## What is required
Present the count of lines in the entries below that hold "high", and present nothing else.

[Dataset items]
──────
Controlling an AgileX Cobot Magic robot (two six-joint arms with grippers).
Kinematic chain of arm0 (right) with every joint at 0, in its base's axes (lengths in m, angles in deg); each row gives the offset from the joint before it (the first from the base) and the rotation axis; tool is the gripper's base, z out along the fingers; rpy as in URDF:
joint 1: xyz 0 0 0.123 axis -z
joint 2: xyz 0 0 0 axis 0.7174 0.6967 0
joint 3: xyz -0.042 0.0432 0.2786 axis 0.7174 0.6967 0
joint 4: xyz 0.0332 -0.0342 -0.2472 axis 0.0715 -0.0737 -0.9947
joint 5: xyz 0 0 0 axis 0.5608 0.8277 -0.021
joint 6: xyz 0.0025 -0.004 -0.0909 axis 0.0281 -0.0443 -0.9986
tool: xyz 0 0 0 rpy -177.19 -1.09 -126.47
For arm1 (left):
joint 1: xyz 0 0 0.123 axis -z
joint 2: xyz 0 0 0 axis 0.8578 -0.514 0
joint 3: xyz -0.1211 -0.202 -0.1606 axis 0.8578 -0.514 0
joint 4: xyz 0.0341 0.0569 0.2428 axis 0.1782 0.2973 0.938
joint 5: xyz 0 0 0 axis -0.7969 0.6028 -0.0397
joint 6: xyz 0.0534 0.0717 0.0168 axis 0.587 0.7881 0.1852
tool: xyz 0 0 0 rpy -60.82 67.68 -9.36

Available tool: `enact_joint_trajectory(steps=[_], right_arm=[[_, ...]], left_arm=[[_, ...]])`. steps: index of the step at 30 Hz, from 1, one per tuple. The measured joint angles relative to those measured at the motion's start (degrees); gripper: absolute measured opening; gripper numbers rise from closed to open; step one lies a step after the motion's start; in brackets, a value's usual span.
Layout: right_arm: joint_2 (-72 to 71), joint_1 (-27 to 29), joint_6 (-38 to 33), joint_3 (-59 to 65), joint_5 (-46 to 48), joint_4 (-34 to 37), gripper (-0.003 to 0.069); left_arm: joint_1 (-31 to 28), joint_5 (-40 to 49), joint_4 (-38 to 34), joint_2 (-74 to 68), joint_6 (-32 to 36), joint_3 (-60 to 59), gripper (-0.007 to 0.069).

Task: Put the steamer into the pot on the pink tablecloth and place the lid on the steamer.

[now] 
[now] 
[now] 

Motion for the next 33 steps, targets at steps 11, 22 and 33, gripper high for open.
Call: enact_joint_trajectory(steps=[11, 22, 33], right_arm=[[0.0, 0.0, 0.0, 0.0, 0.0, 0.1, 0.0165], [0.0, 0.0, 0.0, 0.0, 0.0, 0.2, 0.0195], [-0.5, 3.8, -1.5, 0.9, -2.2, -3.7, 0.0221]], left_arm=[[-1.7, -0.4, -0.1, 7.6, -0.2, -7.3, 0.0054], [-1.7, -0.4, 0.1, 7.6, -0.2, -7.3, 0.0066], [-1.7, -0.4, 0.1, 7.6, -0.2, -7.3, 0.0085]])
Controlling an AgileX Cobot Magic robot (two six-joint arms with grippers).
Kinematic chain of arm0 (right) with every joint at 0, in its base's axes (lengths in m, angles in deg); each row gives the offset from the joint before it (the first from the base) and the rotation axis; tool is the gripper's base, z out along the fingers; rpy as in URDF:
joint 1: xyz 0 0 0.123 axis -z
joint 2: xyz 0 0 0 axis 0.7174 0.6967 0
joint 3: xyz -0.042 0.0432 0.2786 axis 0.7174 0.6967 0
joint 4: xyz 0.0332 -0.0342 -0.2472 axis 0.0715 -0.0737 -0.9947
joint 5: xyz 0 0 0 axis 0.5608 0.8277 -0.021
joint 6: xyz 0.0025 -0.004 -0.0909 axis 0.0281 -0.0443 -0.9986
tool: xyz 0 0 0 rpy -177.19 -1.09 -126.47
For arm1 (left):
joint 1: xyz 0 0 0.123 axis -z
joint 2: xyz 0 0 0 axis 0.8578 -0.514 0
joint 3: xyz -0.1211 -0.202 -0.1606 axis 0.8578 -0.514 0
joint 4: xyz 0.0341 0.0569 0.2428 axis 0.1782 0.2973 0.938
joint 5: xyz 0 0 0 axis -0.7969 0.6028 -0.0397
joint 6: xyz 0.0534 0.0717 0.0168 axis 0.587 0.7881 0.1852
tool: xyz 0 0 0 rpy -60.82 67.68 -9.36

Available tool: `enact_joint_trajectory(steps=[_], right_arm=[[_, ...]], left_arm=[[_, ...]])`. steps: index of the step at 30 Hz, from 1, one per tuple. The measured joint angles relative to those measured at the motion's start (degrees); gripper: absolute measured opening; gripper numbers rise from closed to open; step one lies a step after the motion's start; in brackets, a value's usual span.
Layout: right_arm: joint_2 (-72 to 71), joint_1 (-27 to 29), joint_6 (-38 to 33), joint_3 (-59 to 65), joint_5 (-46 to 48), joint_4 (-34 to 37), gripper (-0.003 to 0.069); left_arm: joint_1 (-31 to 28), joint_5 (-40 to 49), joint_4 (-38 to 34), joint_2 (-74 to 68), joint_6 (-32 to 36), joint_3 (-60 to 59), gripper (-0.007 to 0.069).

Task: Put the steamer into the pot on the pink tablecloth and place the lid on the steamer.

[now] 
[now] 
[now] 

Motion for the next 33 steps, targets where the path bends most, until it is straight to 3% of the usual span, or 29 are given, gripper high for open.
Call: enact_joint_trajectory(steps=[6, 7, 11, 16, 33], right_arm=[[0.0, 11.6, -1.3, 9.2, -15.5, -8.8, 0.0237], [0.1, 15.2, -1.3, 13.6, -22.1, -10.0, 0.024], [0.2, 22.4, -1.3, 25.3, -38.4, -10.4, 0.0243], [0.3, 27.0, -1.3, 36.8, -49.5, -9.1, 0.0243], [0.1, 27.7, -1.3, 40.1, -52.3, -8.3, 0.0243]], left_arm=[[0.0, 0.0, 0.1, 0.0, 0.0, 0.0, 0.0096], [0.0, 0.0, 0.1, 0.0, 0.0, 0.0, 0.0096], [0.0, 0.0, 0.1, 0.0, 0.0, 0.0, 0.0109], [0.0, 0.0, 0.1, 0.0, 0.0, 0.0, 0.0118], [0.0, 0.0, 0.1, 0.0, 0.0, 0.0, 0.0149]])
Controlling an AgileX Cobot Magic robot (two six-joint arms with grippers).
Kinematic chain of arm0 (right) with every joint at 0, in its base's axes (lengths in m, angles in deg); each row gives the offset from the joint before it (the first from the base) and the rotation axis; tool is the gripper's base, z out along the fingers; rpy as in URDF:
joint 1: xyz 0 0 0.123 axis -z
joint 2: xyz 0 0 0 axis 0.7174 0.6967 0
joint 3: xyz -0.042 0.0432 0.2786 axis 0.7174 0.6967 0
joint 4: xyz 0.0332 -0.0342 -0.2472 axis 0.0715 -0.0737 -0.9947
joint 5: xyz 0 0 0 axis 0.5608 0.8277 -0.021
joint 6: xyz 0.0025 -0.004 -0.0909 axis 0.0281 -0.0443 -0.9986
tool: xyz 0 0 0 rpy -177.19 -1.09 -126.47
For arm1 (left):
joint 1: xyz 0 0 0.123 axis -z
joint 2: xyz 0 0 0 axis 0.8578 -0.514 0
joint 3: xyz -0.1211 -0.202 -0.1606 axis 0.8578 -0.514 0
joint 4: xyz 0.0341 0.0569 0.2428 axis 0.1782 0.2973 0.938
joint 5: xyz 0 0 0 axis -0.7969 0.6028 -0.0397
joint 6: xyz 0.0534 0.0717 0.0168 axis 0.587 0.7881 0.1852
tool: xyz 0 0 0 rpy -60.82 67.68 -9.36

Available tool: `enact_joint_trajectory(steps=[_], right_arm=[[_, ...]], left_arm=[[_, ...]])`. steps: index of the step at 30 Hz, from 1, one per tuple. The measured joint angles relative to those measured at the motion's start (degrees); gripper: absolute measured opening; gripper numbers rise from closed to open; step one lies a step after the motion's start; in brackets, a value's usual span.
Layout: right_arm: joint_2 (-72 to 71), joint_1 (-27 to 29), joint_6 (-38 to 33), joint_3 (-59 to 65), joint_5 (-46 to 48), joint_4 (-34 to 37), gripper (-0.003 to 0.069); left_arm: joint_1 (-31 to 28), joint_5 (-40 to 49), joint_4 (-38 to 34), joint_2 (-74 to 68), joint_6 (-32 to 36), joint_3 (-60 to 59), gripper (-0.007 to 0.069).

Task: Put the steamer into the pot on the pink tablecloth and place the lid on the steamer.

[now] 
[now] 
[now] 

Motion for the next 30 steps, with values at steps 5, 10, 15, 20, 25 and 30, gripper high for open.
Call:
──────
## Solution to the problem
3